Product liability litigation regularly involves the highest stakes in cases of extreme complexity. Faced with such franchise-threatening matters, the world’s leading corporations trust Paul, Weiss to lead them to victory. Our superior ability to establish a winning, long-term strategy, our unique skill at breaking down and presenting complicated material, and our vaunted trial prowess make us counsel of choice in many of the most important product liability lawsuits.
JM Eagle Secures Dramatic Turnaround in Qui Tam Trial
- Client News
- November 16, 2018
Paul, Weiss secured a dramatic turnaround in a bellwether False Claims Act case against JM Eagle, the world’s largest plastic pipe manufacturer. After four weeks of trial, a federal district judge in Los Angeles declared a mistrial after jurors were unable to agree that the exemplar plaintiff water districts and municipalities suffered any damages stemming from an earlier liability finding against JM Eagle.
Paul, Weiss was retained after the liability trial. At that point, the plaintiffs asserted claims on behalf of dozens of governmental entities and publicly forecast damages of $1 billion. Paul, Weiss successfully repositioned the case and obtained rulings that the liability finding applied only to the five exemplar plaintiffs; that the plaintiffs could not seek damages for immediate replacement of all pipe because there was no imminent risk of failure; and that damages could only be awarded based upon the physical properties of the plaintiffs’ pipe.

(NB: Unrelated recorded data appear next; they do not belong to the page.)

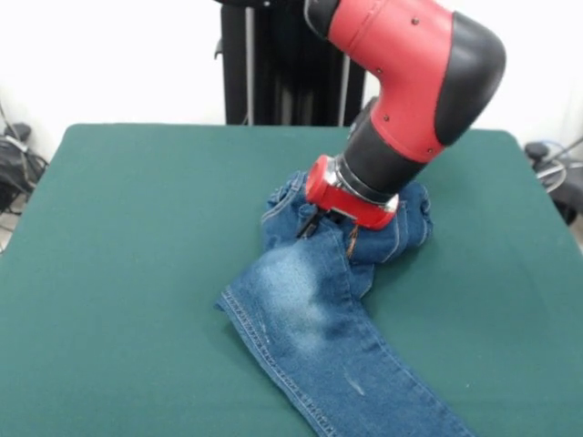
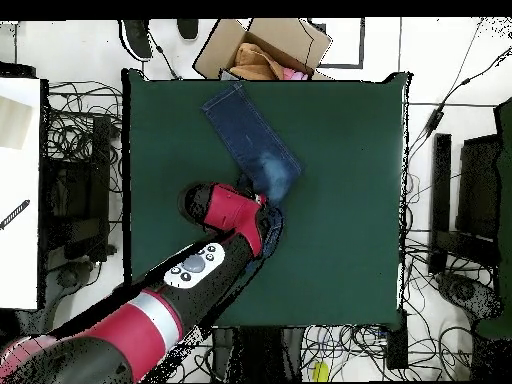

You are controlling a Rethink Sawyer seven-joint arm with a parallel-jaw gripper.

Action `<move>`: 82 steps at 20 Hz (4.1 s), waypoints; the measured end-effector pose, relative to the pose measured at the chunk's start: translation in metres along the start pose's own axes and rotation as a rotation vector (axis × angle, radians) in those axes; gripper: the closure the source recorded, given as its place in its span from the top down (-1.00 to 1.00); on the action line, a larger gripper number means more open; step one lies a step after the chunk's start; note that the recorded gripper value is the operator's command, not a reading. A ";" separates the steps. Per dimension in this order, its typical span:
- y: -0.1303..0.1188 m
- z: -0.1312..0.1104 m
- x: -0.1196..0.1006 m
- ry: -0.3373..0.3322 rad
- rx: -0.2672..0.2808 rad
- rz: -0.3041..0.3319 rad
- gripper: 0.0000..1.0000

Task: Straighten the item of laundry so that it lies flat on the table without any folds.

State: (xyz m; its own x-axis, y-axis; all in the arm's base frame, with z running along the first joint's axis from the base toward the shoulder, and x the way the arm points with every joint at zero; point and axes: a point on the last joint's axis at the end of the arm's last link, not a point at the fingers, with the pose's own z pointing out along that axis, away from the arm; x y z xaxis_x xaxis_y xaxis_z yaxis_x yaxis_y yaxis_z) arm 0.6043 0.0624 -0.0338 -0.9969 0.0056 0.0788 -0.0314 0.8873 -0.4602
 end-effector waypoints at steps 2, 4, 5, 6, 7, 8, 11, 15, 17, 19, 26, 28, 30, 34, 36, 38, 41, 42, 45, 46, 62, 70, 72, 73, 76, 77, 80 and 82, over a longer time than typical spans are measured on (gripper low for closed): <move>0.000 0.001 0.000 0.003 0.003 0.012 -1.00; -0.001 0.002 -0.001 0.006 0.009 0.029 -1.00; -0.001 0.002 -0.001 0.006 0.010 0.030 -1.00; -0.001 0.002 -0.001 0.007 0.013 0.035 -1.00; -0.001 0.002 -0.002 0.008 0.016 0.040 -1.00; -0.001 0.003 -0.002 0.008 0.020 0.045 -1.00; 0.000 0.002 -0.003 0.011 0.026 0.052 -1.00; 0.003 0.001 -0.004 0.018 0.046 0.056 -1.00; 0.004 0.000 -0.005 0.019 0.052 0.059 -1.00; 0.006 0.000 -0.005 0.022 0.064 0.062 -1.00; 0.015 -0.004 -0.006 0.022 0.113 0.090 -1.00; 0.016 -0.004 -0.006 0.023 0.117 0.095 -1.00; 0.017 -0.005 -0.007 0.028 0.123 0.103 -1.00; 0.019 -0.008 -0.008 0.043 0.137 0.126 -1.00; 0.020 -0.010 -0.009 0.052 0.142 0.137 -1.00; 0.021 -0.012 -0.011 0.059 0.146 0.149 -1.00; 0.024 -0.014 -0.013 0.069 0.148 0.158 -1.00; 0.025 -0.014 -0.013 0.072 0.151 0.163 -1.00; 0.028 -0.015 -0.015 0.081 0.159 0.176 -1.00; 0.028 -0.016 -0.016 0.083 0.161 0.178 -1.00; 0.043 -0.023 -0.026 0.133 0.191 0.215 -1.00; 0.053 -0.037 -0.034 0.173 0.201 0.231 -1.00; 0.058 -0.043 -0.037 0.186 0.205 0.236 -1.00; 0.060 -0.045 -0.038 0.191 0.207 0.237 -1.00; 0.067 -0.051 -0.042 0.205 0.207 0.240 -1.00; 0.069 -0.052 -0.042 0.207 0.207 0.241 -1.00; 0.078 -0.055 -0.045 0.217 0.209 0.244 -1.00; 0.083 -0.056 -0.047 0.223 0.214 0.245 -1.00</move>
State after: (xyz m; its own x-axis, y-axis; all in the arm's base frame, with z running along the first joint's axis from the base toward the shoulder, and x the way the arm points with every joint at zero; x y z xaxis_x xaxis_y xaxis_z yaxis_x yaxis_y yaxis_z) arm 0.6524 0.1614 -0.0261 -0.9373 0.3263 0.1226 0.1679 0.7308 -0.6616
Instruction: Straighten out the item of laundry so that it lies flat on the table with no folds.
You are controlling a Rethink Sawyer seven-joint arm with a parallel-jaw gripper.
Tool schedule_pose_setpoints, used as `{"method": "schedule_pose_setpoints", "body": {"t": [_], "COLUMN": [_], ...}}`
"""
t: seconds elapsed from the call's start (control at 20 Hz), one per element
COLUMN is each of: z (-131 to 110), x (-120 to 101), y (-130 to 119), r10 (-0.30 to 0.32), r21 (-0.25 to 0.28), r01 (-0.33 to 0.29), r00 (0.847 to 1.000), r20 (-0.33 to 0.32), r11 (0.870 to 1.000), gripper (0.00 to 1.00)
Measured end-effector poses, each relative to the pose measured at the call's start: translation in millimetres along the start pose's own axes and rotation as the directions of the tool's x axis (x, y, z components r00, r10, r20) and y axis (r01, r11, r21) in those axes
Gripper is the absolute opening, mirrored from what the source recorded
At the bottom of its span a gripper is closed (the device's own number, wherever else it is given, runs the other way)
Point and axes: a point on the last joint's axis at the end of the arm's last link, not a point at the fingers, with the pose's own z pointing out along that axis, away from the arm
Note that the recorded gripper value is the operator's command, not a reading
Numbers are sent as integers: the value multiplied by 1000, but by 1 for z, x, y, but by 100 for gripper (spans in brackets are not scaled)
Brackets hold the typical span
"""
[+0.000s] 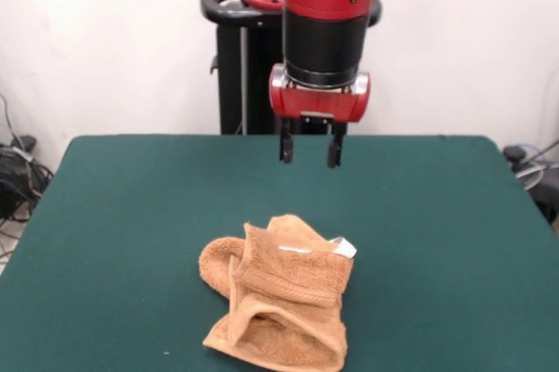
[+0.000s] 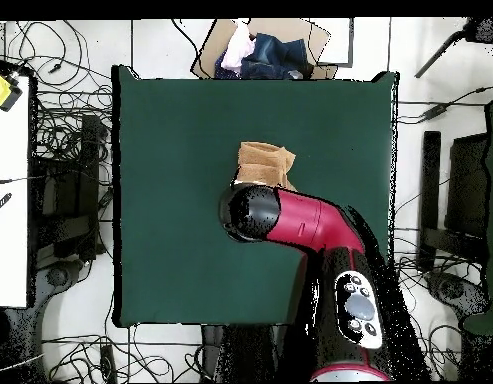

At trial, Paul, Weiss argued that there was nothing wrong with the pipe at issue, that hard science showed the pipe would not fail prematurely, and that no damages were warranted. At the conclusion of the evidence, the court ruled that the plaintiffs could not claim the construction costs associated with any future pipe failure, which the plaintiffs had asserted pre-trial were $58 million for these five plaintiffs (before trebling), and limited recovery to the cost of the pipe, which was, at most, $1.2 to $2.1 million. After five days examining evidence and seeking multiple clarifications from the court, the jury deadlocked over all the questions they were asked to decide, including the threshold question of whether there was any deficiency in the physical properties of the plaintiffs’ pipe.
The Paul, Weiss team included, among others, litigation partner Jaren Janghorbani.